=== Section Start ===
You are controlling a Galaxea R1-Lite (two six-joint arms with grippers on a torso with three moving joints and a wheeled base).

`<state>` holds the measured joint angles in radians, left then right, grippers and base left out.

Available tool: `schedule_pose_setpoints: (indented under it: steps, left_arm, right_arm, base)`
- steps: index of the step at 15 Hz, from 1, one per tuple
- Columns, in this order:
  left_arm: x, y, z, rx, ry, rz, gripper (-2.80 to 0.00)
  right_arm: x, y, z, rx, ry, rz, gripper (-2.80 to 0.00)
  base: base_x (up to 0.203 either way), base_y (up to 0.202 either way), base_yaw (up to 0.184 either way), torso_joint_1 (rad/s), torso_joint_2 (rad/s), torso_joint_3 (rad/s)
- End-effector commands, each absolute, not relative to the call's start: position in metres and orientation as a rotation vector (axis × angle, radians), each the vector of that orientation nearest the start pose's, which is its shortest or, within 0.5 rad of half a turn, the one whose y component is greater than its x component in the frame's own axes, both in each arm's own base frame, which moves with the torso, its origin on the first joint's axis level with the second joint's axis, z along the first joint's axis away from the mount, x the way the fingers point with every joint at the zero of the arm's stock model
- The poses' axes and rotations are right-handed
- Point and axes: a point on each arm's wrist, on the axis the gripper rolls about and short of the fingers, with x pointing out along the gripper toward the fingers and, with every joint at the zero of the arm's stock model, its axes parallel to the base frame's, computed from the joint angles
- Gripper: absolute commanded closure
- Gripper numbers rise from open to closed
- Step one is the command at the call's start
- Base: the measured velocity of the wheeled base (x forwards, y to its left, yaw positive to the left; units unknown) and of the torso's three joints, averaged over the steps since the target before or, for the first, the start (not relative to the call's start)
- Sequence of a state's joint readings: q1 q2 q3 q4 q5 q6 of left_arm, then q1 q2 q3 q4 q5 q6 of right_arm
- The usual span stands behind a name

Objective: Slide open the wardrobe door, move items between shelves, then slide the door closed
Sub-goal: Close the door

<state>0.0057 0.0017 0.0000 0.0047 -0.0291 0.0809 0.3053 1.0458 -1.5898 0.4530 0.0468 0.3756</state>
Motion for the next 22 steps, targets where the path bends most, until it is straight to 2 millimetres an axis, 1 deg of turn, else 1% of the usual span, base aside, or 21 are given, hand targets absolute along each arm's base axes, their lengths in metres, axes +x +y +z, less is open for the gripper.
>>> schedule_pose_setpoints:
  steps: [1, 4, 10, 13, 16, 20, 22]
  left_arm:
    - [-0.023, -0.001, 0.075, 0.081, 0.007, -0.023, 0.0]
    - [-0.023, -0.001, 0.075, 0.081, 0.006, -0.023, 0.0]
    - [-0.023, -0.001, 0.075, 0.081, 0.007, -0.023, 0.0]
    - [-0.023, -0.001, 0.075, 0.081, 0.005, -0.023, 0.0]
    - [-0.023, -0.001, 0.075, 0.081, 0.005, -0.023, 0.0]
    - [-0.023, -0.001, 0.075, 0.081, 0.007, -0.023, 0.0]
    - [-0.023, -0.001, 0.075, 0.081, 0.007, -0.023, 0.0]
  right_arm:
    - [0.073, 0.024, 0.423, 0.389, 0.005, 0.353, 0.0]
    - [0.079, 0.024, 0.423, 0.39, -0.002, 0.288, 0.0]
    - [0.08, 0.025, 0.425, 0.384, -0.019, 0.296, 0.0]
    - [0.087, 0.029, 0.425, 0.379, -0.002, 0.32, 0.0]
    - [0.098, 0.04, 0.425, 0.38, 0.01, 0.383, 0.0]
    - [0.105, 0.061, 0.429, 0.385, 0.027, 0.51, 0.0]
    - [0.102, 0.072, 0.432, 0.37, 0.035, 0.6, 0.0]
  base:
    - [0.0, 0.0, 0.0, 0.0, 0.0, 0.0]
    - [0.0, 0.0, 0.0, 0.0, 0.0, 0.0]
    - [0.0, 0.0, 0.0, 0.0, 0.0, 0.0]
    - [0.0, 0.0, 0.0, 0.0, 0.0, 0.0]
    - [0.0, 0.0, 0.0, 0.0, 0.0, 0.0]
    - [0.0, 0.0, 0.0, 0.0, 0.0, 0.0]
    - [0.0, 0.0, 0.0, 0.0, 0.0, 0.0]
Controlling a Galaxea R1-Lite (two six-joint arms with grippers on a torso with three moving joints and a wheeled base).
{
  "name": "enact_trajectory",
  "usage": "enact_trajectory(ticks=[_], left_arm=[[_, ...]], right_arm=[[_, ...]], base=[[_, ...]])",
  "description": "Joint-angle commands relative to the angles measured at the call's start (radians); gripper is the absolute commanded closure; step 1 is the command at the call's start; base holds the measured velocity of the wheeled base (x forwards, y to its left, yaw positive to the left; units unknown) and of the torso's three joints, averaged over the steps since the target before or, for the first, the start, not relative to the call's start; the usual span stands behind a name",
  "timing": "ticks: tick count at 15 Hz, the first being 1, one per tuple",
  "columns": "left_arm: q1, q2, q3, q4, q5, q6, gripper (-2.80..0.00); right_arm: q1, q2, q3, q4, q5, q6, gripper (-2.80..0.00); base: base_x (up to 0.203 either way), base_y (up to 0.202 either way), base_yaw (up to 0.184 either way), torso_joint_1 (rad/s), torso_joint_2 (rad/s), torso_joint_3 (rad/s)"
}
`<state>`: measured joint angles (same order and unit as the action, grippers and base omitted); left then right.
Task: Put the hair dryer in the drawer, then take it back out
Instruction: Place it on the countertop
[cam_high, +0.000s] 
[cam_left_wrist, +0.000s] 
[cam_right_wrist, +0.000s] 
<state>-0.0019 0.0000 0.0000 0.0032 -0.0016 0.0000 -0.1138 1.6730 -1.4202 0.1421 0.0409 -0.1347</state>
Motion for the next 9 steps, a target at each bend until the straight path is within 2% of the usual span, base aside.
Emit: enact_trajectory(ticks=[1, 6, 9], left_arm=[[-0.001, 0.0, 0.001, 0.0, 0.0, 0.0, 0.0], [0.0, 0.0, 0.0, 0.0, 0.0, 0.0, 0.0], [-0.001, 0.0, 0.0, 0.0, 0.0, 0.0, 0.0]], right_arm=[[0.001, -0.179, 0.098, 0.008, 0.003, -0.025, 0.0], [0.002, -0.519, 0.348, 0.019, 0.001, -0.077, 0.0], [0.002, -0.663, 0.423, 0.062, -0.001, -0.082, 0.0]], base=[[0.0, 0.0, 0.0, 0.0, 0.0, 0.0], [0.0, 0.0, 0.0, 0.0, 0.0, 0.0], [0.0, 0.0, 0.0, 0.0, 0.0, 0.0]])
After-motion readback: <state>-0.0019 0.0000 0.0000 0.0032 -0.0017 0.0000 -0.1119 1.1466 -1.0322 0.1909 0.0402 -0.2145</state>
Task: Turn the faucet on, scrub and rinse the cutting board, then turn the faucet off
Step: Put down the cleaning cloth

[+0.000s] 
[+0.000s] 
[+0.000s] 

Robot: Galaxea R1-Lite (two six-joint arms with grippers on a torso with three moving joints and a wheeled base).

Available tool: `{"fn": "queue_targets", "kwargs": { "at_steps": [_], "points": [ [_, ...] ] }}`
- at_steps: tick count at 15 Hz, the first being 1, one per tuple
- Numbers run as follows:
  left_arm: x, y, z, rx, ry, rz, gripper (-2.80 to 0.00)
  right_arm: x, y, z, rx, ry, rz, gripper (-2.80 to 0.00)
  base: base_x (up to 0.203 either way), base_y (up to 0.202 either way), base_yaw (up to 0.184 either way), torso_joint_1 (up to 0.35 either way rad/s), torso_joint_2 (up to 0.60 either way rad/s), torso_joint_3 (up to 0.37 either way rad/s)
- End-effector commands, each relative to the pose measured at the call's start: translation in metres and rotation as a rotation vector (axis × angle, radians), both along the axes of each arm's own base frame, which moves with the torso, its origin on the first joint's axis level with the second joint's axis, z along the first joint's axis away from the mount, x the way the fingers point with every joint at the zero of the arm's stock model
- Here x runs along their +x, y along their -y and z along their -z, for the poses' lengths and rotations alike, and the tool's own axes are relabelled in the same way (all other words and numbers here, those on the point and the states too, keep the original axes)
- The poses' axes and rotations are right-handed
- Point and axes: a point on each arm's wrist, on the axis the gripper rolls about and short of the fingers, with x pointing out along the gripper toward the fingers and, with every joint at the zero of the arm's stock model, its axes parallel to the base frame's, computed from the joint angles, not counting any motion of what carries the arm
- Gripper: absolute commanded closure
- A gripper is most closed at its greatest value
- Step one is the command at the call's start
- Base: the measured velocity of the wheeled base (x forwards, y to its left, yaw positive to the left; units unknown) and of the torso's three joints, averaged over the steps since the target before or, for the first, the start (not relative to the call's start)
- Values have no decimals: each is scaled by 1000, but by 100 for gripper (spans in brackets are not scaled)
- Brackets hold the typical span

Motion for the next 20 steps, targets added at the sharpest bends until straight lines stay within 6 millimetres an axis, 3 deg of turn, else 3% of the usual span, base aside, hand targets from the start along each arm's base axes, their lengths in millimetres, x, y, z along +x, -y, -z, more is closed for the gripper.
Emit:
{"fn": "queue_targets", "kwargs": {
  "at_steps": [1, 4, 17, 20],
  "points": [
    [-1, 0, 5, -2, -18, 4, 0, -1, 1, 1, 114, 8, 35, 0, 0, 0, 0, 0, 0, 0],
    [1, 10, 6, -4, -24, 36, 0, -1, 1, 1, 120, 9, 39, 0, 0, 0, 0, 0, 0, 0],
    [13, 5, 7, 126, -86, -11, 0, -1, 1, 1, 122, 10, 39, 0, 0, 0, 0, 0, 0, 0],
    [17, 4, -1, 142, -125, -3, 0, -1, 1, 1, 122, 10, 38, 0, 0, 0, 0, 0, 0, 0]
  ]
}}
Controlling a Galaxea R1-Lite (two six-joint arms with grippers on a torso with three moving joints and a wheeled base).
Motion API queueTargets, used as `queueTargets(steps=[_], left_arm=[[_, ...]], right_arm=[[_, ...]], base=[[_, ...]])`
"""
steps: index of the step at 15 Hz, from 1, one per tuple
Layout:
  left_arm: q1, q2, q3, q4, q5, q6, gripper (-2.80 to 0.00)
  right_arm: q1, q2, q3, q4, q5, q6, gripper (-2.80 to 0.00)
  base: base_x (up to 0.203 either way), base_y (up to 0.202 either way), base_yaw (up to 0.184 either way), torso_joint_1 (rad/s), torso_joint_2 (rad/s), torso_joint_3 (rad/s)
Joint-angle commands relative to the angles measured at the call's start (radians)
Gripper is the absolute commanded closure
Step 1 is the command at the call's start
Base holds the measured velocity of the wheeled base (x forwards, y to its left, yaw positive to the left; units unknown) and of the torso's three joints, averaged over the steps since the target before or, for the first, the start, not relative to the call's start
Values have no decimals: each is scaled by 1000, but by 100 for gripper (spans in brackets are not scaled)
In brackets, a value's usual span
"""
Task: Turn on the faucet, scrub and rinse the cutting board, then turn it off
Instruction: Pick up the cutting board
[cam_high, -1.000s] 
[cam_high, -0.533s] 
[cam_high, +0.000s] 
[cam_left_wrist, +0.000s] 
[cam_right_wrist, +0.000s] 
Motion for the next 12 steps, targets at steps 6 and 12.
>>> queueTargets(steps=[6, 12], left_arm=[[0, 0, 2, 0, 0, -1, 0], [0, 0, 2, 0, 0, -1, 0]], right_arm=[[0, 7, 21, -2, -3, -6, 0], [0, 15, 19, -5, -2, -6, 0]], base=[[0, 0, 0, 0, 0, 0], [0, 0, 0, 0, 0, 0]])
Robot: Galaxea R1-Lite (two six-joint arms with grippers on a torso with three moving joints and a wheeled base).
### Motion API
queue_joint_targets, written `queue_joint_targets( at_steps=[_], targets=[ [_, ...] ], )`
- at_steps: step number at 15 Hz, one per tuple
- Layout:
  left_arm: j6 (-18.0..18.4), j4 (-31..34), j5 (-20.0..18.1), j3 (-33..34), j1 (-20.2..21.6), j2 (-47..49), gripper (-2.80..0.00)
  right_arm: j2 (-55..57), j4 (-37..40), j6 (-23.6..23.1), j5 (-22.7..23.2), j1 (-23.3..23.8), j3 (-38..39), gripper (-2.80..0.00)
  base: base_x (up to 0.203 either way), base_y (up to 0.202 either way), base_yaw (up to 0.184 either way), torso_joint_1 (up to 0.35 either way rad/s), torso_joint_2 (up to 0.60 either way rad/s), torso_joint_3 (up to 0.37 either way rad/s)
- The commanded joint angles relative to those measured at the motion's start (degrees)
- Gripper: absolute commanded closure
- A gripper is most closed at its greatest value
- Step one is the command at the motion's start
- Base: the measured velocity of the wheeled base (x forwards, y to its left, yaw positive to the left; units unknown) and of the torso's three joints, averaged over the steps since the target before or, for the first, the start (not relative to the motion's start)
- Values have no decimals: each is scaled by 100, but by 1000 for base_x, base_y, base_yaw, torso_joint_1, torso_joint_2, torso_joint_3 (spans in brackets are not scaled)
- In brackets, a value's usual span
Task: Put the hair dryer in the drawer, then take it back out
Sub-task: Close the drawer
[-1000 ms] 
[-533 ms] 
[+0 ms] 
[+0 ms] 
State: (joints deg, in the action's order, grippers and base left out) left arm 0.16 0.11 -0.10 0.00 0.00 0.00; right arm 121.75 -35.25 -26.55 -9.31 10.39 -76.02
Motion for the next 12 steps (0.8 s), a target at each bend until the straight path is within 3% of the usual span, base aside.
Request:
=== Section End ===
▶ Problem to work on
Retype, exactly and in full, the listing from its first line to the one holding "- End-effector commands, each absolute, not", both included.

▶ Solution below
You are controlling a Galaxea R1-Lite (two six-joint arms with grippers on a torso with three moving joints and a wheeled base).

`<state>` holds the measured joint angles in radians, left then right, grippers and base left out.

Available tool: `schedule_pose_setpoints: (indented under it: steps, left_arm, right_arm, base)`
- steps: index of the step at 15 Hz, from 1, one per tuple
- Columns, in this order:
  left_arm: x, y, z, rx, ry, rz, gripper (-2.80 to 0.00)
  right_arm: x, y, z, rx, ry, rz, gripper (-2.80 to 0.00)
  base: base_x (up to 0.203 either way), base_y (up to 0.202 either way), base_yaw (up to 0.184 either way), torso_joint_1 (rad/s), torso_joint_2 (rad/s), torso_joint_3 (rad/s)
- End-effector commands, each absolute, not relative to the call's start: position in metres and orientation as a rotation vector (axis × angle, radians), each the vector of that orientation nearest the start pose's, which is its shortest or, within 0.5 rad of half a turn, the one whose y component is greater than its x component in the frame's own axes, both in each arm's own base frame, which moves with the torso, its origin on the first joint's axis level with the second joint's axis, z along the first joint's axis away from the mount, x the way the fingers point with every joint at the zero of the arm's stock model

That concludes the answer to this exercise.